Voilà plus de quatre mois qu’un important mouvement de protestation s’est déclaré dans les régions anglophones, situées à l’ouest du Cameroun.
Historiquement colonie allemande, le territoire du Cameroun fut partagé à l’issue de la première guerre mondiale entre les Français et les Anglais, dans la proportion de 2/3 / 1/3. L’Ouest, bordant la frontière avec le Nigeria, fut mis sous tutelle anglaise, le Centre, le Sud, l’Est et le Nord, sous tutelle française. Après l’accès à l’indépendance du Cameroun français, le 1er janvier 1960, la conférence de Foumban, en 1961, décida du sort du Cameroun anglophone. L’extrême Nord anglophone choisit de rejoindre le Nigeria, tandis que la partie sud forma avec le Cameroun francophone un État fédéral. Le 20 mai 1972 le président Ahidjo par un pseudo referendum, mais véritable annexion, constitue un État unifié. Le gouvernement de cet État est largement dominé par les francophones. Même si le Premier ministre est traditionnellement anglophone, c’est le président Paul Biya et son entourage qui monopolisent les principaux leviers du pouvoir et cela depuis 35 ans.

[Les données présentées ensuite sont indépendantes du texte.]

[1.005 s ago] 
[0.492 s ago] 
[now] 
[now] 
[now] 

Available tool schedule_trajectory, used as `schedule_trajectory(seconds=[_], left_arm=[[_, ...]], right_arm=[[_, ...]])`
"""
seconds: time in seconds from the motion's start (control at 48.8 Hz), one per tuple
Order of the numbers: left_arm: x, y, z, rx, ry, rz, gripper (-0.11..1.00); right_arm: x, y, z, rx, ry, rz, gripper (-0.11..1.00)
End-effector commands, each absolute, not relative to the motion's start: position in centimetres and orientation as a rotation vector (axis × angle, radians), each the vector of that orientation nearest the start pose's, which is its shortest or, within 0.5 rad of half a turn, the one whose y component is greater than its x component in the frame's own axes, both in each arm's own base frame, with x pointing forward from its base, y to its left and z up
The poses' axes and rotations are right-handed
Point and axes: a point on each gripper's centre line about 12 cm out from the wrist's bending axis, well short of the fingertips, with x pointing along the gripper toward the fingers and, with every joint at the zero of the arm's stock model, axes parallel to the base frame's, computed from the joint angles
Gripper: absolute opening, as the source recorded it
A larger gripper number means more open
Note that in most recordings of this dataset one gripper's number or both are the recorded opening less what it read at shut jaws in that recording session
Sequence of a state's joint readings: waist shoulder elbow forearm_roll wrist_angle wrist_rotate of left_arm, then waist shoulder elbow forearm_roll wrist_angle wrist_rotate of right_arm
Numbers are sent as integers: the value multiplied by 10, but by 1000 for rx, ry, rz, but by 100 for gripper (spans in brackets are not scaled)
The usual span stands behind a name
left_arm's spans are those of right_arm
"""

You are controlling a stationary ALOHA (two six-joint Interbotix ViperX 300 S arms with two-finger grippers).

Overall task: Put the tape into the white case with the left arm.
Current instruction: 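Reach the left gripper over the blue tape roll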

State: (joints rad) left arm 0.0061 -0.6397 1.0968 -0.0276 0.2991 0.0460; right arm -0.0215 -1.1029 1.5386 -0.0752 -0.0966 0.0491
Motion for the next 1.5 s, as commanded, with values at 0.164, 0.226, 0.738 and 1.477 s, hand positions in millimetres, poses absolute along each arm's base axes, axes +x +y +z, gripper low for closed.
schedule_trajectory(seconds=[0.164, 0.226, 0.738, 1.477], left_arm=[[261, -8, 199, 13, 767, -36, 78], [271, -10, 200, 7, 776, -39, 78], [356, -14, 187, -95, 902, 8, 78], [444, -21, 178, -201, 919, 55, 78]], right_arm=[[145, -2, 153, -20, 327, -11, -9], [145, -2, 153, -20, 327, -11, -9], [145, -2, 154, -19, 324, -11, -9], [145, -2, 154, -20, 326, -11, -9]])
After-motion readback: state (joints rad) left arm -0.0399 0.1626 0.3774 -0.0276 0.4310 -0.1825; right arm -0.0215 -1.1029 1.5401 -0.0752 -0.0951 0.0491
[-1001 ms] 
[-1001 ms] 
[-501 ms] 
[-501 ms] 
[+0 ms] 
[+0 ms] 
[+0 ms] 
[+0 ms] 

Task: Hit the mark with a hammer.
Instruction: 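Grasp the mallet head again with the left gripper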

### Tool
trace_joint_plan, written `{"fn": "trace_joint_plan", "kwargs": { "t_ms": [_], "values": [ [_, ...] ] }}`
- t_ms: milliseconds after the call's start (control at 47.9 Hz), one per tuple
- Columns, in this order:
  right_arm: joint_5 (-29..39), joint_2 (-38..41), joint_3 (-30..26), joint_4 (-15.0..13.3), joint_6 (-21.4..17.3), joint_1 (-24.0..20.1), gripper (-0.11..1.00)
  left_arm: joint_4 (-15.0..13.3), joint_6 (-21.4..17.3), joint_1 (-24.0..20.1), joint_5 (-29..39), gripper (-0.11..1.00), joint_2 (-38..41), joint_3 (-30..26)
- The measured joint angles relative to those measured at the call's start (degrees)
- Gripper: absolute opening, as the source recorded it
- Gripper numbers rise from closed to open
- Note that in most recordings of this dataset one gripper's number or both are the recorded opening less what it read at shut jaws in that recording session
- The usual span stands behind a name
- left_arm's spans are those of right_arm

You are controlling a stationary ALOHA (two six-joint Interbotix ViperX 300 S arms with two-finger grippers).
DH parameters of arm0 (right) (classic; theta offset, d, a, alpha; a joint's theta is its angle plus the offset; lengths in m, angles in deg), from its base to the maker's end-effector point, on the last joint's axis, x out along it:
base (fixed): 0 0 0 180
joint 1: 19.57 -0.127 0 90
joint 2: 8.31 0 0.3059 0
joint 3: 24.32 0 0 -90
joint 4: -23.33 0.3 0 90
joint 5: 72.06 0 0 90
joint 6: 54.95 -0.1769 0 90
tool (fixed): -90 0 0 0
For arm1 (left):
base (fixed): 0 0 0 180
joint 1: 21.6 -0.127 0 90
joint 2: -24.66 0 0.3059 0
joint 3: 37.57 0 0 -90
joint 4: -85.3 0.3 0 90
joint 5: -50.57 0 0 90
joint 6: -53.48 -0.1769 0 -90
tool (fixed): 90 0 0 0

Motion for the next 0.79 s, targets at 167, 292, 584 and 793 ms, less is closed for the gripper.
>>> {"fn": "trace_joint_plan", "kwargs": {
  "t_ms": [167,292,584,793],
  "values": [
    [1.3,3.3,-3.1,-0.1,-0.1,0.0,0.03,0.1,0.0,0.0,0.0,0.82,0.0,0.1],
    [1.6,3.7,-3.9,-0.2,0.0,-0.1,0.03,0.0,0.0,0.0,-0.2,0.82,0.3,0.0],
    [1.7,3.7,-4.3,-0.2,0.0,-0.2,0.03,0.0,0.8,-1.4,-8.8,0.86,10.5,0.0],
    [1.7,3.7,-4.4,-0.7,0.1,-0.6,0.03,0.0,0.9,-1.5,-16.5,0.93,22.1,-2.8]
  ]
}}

L’irrédentisme a toujours été vivace dans la population anglophone, avec des flambées périodiques de troubles. Le style de la dictature françafricaine provoque l’exaspération des anglophones.
En novembre 2016, les avocats puis les enseignants, élèves et étudiants du Cameroun anglophone se mettent en grève pour protester contre une administration théoriquement bilingue mais en fait francophone. Le mouvement s’étend et les manifestations mobilisent la population dans des journées villes mortes. Biya réagit par la répression brutale et fait tirer à balles réelles sur les manifestants, faisant 6 morts à Bamenda le 8 décembre.
Le Consortium de la société civile anglophone et le SCNC (Southern Cameroon National Council) sont interdits le 17 janvier. Les leaders anglophones sont pourchassés et trois d’entre eux, l’avocat Agbor Balla, l’universitaire Fontem Neba et l’activiste Mancho Bibixy, sont arrêtés et traduits devant un tribunal militaire pour terrorisme. Le jour du procès, le 1er février à Yaoundé, le public notamment anglophone et les journalistes se pressent aux portes du tribunal. Tout le monde est chassé sauf la CRTV, radio-télévision d’État. Un journaliste de la BBC qui avait rendu compte de cette scène, est mis en garde à vue au SED (secrétariat d’État à la défense). Le procès est remis à plus tard.
Après avoir nié l’importance de la protestation anglophone, le pouvoir prétend engager le dialogue. Il a délégué le Premier ministre anglophone Philémon Yang à cette tâche. Il faut dire que « dialogue » en langage gouvernemental camerounais signifie ralliement au point de vue du pouvoir et rien d’autre. Pendant ce temps la chasse aux activistes se poursuit, arrestations, tortures, disparitions, la sinistre litanie de la répression prétend museler la revendication anglophone. En vain. D’autres mesures extrêmes sont mises en œuvre. Depuis le 17 janvier, internet est coupé dans les régions de Buéa et de Bamenda. Les fournisseurs d’accès, Camtel, MTN, Orange, Nexttel, disent agir sur instruction du gouvernement, lequel menace de poursuites pour désinformation et diffusion de fausses nouvelles les acteurs des réseaux sociaux. La mesure a paralysé toute l’économie numérique dans l’Ouest, particulièrement le secteur bancaire, mais reste sans effet sur une révolte que rien ne semble pouvoir éteindre.
La revendication anglophone porte au minimum sur le retour au fédéralisme pour les plus modérés mais, pour les plus radicaux du SCNC, l’objectif est l’indépendance. La crise ne peut que s’aggraver, dans le silence quasi total des médias français. L’ambassadeur de France au Cameroun, bien loin de rappeler au respect des droits de l’homme, comme l’ont fait les USA, s’est félicité, dans une récente entrevue avec Paul Biya, de l’évolution en cours grâce au « dialogue » engagé par les autorités.